Who cares what it is. I should probably broach the subject with my girlfriend, Cherie. She likes girls and maybe we can have a three-way.

That would be fun. Maybe I need to call Cherie and have that conversation. (That would be an insane night!)

But I find as I get older I’m better at dealing with loss. I like Kita, but if I never saw her again I’d be fine. I think as one grows older in a life that’s rich in experience, loss is just part of life. My parents are dead. I’ll never see them again. That’s a hard fact of growing old. Me not getting to see some cute little chick who doesn’t even know who she is yet, is no skin off my nose. In the past month I’ve met some new interesting girls that are going to be good regular clients and they’ll move up on my list.

That could all change when I lay eyes on my little brown nut when next she enters the salon. She’ll be getting back tomorrow, so we’ll see if she comes in tomorrow night, or the day after that. I’m sure she’s super tan from Florida but I know she won’t be able to stay away from here because she’s addicted to being tan.

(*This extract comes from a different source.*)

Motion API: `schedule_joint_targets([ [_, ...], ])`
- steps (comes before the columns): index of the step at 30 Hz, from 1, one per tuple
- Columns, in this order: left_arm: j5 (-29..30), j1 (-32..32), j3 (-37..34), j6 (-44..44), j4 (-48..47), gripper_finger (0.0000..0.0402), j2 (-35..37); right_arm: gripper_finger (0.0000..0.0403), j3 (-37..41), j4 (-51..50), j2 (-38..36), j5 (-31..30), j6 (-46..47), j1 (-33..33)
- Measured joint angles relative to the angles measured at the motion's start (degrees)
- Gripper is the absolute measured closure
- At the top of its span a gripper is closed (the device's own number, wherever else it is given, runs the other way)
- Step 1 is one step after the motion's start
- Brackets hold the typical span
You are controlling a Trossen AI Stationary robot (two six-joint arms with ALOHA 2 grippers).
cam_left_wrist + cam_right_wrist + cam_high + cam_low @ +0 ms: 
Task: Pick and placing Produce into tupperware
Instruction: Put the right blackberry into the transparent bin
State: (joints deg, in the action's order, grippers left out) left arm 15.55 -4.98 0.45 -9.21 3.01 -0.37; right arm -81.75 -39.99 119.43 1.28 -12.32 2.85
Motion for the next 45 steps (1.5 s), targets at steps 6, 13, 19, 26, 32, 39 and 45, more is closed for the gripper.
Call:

And that’s where I come in.

Update: After knowing that she saw and read my response to her text last Friday and saying nothing, I get a text three days later on Monday:

“I’m coming in to tan tomorrow (Smiley Emoji)”

I didn’t respond. I don’t think I want Kita to be my number one anymore. But I still like her. I think it’s time for someone else to take the number one spot on my list.